Native Hawaiians have played a significant role in MMA from its beginning, with decorated fighters like UFC Hall-of-Famer “The Prodigy” BJ Penn and the current UFC featherweight champion Max “Blessed” Holloway being recognized on an international level for their success in the sport. (See below for additional profiles.)
“Seeing such a strong Native Hawaiian presence in MMA I think is incredibly badass. I love the fact that Native Hawaiian fighter is our identity.”
Outside of the ring, she works as a mentor with Intertribal Youth, a San Diego-based non-profit organization that works with native and indigenous youth, using her platform to support and bring awareness to indigenous issues.
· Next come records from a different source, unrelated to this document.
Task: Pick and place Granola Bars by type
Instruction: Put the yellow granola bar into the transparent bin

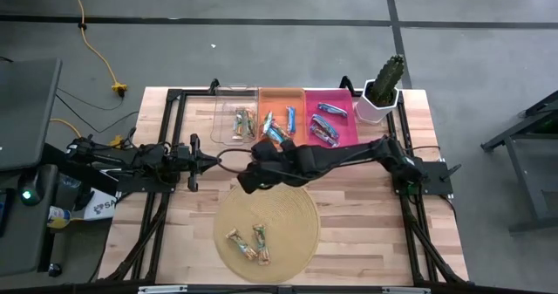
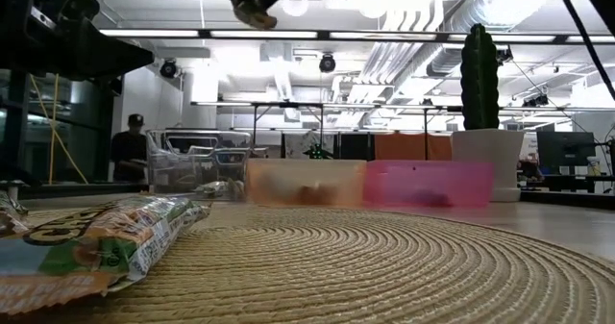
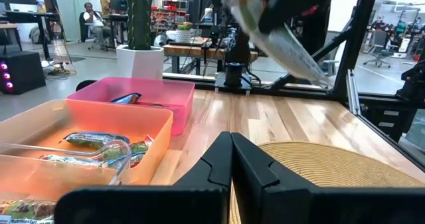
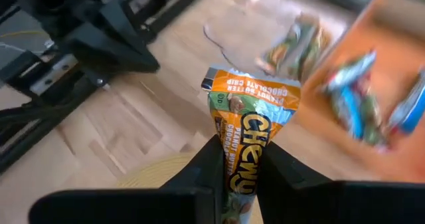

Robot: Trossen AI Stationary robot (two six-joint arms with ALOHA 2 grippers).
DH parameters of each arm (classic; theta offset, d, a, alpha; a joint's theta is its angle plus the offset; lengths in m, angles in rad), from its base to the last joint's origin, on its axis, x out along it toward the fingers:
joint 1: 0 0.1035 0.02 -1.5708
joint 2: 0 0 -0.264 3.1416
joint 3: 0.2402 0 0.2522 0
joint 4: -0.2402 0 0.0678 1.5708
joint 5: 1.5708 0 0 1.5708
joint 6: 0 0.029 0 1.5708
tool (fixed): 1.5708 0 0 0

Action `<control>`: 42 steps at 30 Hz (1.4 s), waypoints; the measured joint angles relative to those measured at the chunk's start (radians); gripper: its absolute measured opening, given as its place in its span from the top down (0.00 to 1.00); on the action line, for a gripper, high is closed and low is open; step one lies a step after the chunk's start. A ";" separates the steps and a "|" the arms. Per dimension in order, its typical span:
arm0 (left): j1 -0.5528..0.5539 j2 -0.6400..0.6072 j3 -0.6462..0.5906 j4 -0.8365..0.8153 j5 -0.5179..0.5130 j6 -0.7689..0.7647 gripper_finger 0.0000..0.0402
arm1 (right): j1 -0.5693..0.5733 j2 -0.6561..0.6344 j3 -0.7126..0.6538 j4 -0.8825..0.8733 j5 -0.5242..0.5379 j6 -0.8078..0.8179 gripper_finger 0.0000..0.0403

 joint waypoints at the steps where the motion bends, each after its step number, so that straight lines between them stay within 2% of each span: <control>1: 0.000 0.000 0.000 0.000 0.000 0.000 1.00 | 0.005 -0.007 0.000 0.004 0.019 -0.034 0.88; 5: 0.000 0.000 0.000 0.001 0.000 0.000 1.00 | 0.019 -0.010 0.000 0.042 0.079 -0.167 0.89; 11: 0.000 0.000 0.000 0.001 0.001 0.000 1.00 | 0.021 -0.010 0.000 0.124 0.100 -0.264 0.88; 16: 0.000 0.000 0.000 0.001 0.001 0.000 1.00 | 0.012 -0.010 0.000 0.258 0.146 -0.371 0.88; 27: 0.000 0.000 0.000 0.001 0.001 0.000 1.00 | -0.076 -0.010 -0.001 0.651 0.000 -0.592 0.88; 34: 0.000 0.000 0.000 0.001 0.001 0.000 1.00 | -0.175 -0.010 0.000 0.766 -0.032 -0.616 0.89; 42: 0.000 0.000 0.000 0.001 0.001 0.000 1.00 | -0.325 0.004 0.000 0.888 -0.147 -0.602 0.89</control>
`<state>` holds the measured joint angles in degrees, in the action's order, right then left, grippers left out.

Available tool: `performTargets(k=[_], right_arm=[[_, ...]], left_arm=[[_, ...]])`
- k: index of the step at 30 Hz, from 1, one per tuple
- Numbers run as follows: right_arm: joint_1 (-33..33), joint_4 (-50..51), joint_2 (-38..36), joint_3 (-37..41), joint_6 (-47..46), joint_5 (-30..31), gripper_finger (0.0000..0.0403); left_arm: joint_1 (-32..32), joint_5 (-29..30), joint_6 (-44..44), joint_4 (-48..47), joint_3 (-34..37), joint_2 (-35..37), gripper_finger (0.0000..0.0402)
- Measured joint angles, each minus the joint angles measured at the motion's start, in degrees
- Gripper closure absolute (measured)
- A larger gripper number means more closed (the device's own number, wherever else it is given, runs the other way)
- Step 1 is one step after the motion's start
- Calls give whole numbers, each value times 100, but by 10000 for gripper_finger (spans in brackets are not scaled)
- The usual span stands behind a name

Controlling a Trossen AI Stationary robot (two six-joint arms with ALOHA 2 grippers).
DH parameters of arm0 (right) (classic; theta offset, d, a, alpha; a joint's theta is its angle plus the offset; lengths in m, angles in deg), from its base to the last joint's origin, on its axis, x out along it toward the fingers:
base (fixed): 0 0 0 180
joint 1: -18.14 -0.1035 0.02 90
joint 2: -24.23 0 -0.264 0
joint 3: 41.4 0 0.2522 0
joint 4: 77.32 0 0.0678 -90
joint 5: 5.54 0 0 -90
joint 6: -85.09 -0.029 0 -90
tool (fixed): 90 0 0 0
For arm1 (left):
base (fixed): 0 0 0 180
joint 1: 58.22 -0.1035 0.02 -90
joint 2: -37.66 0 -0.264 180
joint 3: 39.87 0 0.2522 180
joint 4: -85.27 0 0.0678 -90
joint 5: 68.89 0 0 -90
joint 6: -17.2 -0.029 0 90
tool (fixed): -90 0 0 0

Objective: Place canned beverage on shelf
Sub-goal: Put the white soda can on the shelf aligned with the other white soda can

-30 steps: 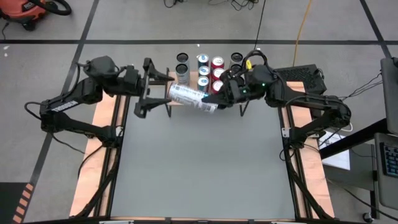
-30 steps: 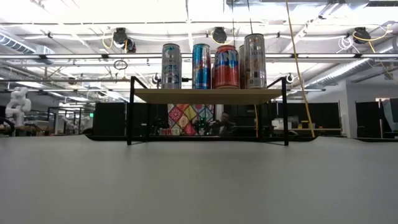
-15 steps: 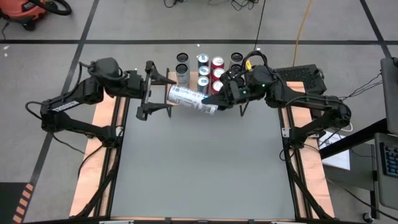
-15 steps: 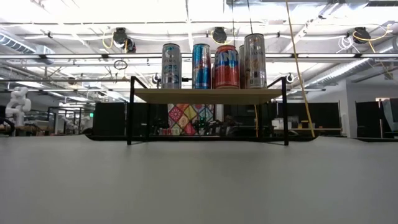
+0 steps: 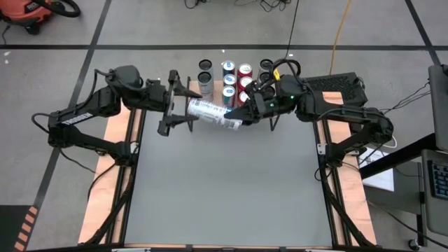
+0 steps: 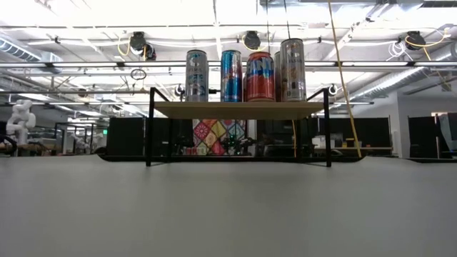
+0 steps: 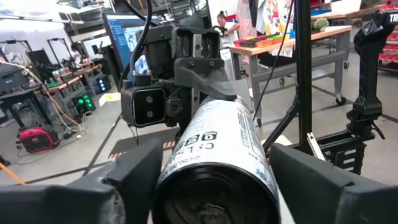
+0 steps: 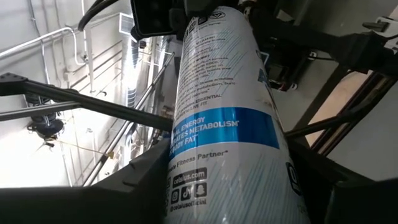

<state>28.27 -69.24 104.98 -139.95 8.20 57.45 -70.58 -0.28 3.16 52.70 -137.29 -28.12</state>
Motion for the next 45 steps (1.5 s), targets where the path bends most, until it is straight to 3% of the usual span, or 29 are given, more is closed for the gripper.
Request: performTargets(k=[7, 16, 21, 27, 37, 45], right_arm=[[-2, 40, 10, 2, 19, -36, 174], [2, 24, 10, 2, 101, 10, 173], [3, 16, 12, 2, 130, 5, 173], [2, 36, 10, 2, 281, -26, 173], [0, 194, 10, 2, 479, -41, 172], [0, 215, 10, 2, 724, -5, 170]], left_arm=[[107, 154, -240, -170, 0, 7, 139], [129, 403, 173, -226, -2, 2, 48], [129, 417, 451, -372, -2, -2, 34], [125, 295, 847, -334, -2, -2, 62], [125, 282, 872, -466, -2, 0, 160], [125, 284, 855, -465, 0, 20, 160]])
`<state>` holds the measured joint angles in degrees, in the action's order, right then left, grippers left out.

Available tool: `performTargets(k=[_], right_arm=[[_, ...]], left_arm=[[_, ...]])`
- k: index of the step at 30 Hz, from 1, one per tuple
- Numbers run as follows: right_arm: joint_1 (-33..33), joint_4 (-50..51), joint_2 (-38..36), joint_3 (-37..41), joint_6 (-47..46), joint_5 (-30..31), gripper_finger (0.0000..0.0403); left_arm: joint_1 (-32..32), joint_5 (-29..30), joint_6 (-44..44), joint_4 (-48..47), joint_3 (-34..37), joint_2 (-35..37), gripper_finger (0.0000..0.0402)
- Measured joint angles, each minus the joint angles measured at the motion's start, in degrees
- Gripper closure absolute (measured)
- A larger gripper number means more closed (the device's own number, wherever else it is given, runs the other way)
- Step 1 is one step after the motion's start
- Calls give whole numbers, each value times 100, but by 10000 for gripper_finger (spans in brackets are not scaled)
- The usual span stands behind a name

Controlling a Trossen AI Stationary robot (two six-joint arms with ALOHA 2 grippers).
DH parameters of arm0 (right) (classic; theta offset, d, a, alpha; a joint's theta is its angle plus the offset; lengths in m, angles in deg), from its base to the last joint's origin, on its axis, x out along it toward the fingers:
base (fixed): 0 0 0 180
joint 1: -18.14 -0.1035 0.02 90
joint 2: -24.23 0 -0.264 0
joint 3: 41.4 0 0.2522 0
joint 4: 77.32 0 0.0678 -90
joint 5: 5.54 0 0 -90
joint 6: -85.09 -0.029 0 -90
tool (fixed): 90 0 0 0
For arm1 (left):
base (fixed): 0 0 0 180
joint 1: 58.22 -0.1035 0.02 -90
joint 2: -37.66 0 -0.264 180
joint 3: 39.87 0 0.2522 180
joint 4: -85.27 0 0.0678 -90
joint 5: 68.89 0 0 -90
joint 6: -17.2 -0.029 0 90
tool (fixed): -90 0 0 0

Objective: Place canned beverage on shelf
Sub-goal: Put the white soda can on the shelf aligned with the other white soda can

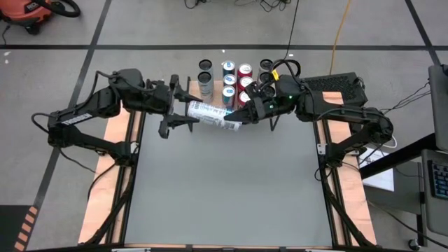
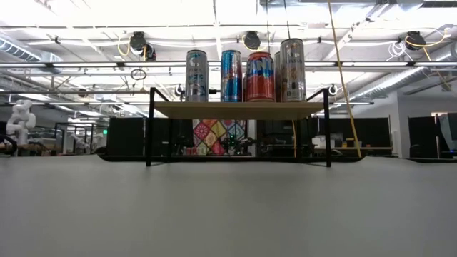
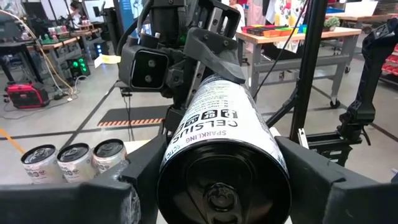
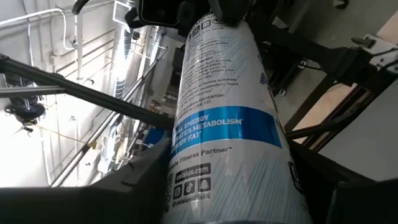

Macfarlane earned her Bachelor’s Degree in Cultural Anthropology and a Master of Arts Degree in Liberal Studies with a focus on indigenous issues from San Diego State University.
As an offshoot of her work with Intertribal Youth, Macfarlane partners with the organization to offer “The Illimanator” Scholarship, which provides indigenous and native girls the fighting chance to further their education. She used funds from her first MMA belt win to start the scholarship for 13 to 19-year-old indigenous girls.
After getting some much needed rest and time off following her win at Bellator Hawaiʻi, Macfarlane is now back in training, preparing for an upcoming fight in San Jose on April 27, 2019. Her fans await eagerly to see what’s next for this mixed martial artist. Although still in the making, Macfarlane’s legacy both in and out of the MMA cages continues to encourage and inspire Hawaiians to work together and fight for a better future. “I feel like fighting has allowed me to be a teacher, just in a different classroom,” said Macfarlane.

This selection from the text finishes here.